Виктор издевательски смеется, но я вижу, как к его горлу подступает гневный румянец.
— Вы, гребаные итальянцы, — рычит он, сплевывая на землю у моих ног, прежде чем поднять на меня ледяной взгляд. — Вы думаете, что вы намного лучше нас, русских, поскольку не торгуете человеческой плотью. Но вы ничем не отличаетесь. Вы делаете рабынь и шлюх наркоманками, которых продаете точно так же, как мы делаем с женщинами, которых выставляем на аукцион. На ваших руках столько же крови от оружия, которым вы торгуете, сколько у любого из моих людей.
— Это не то же самое.
— Это то же самое, ебанная сука. — Виктор снова сплевывает. — Ты и твои итальянские друзья думаете, что вы такие утонченные, такие элегантные, такие гораздо более сдержанные. Вы думаете, что мы, русские, не более чем жестокие собаки, которых нужно наказывать или усыплять, когда мы слишком плохо себя ведем. Но мы не собаки. Мы волки, медведи. Волки. Медведи. И, по крайней мере, я и мои люди честны сами с собой в том, кто и что мы есть.

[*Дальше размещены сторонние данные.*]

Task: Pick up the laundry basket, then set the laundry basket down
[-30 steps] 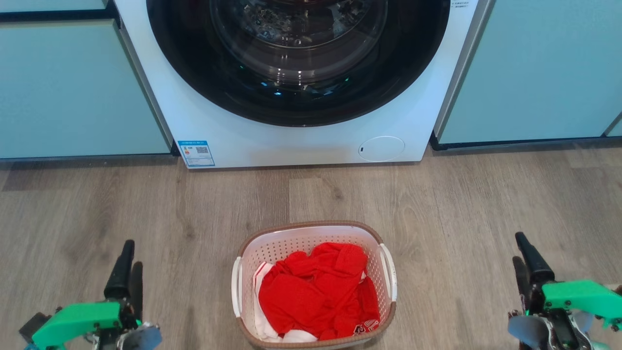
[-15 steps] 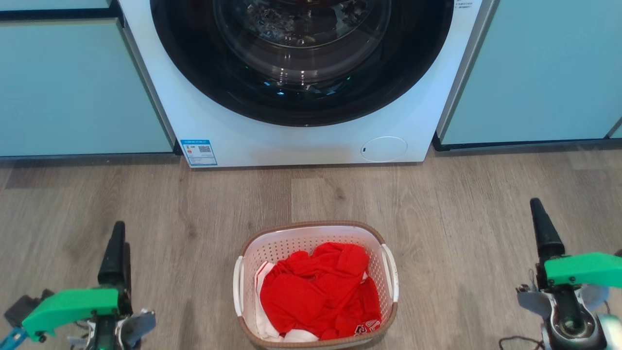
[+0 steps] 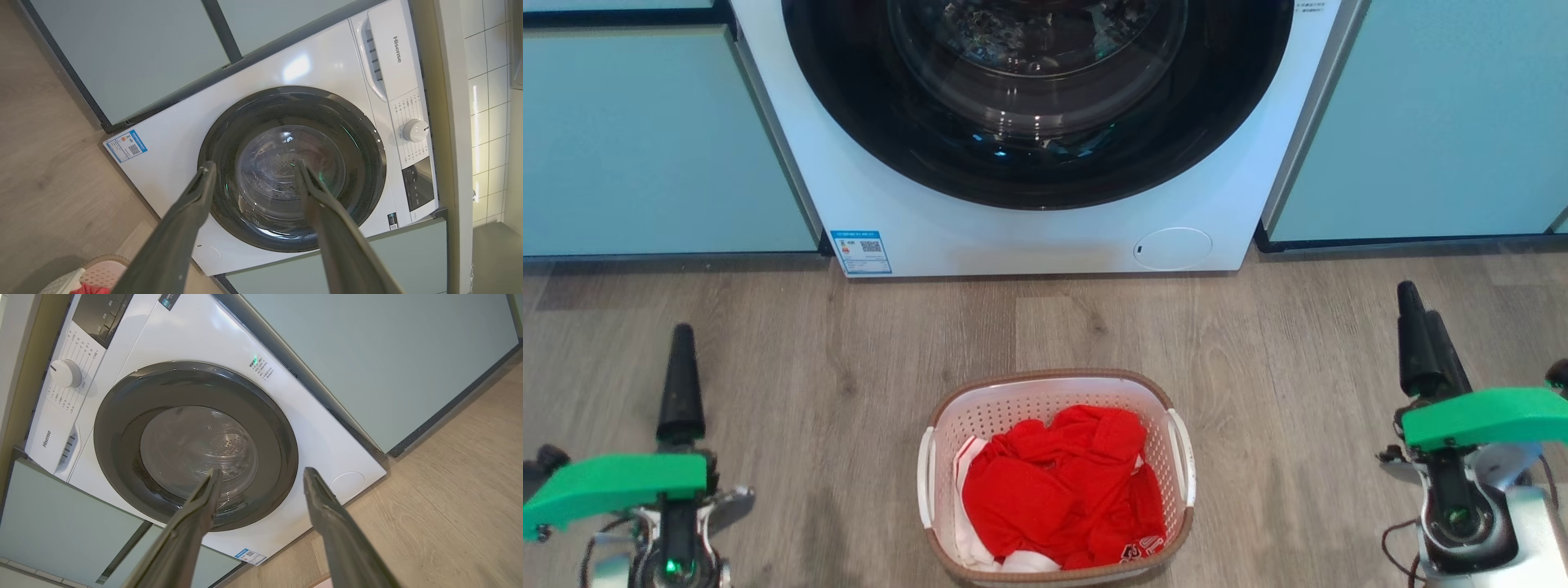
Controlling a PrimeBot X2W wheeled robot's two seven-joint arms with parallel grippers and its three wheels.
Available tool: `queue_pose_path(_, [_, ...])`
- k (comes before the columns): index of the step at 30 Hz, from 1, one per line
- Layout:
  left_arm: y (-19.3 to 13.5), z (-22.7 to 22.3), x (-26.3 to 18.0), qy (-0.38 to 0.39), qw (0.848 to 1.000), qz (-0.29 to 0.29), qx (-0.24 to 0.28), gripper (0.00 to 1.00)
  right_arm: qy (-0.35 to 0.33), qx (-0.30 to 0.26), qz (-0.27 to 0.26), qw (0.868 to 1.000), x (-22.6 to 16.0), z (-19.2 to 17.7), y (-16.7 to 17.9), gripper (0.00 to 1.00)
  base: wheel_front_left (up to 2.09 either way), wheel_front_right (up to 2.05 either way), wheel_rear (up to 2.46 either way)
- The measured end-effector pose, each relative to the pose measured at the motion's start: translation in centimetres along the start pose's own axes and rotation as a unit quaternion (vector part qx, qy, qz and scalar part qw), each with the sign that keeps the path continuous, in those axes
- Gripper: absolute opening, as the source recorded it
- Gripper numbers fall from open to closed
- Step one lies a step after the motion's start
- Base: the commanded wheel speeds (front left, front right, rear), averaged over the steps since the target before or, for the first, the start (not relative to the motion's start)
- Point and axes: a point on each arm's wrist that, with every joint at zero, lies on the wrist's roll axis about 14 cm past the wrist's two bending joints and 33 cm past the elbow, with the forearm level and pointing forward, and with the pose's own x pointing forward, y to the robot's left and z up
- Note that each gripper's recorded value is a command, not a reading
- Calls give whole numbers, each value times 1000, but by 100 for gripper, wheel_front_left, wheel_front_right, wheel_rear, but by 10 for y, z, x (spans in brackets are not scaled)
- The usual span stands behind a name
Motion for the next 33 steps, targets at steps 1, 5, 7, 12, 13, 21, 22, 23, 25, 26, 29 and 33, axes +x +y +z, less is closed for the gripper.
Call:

— Ты делаешь невозможным установление мира, Виктор…
— Мира не будет! — Рычит Виктор. Его льдисто-голубые глаза сердито сверкают, и я вижу, как его поза становится жестче, окаменев от гнева. Вражда между нами, которая длилась несколько поколений, больше не кипит, а набирает обороты. — И когда ты и ирландский ублюдок, которого ты называешь другом, умрете, я заберу обеих ваших жен себе. Я буду трахать их рядом друг с другом, пока они будут смотреть на ваши трупы. Я трахну их в лужах вашей крови, а затем решу, кого я назову женой, а кого любовницей. — Он дергает головой в сторону своих охранников. — Пойдем, — рычит он. — Пойдем. Оставим этого динозавра в покое. — Его акцент сильнее, чем когда-либо, когда он говорит, и, хотя я хочу попытаться остановить его, что-то предостерегает меня от этого, но все равно, когда я смотрю, как он уходит, я чувствую, как мое сердце замирает. Больше никакой крови. Я не хочу видеть, как умирает еще один из моих людей. Джио все еще в больнице, борется в критическом состоянии. Я не хочу смерти и разрушений, которые, я знаю, последуют.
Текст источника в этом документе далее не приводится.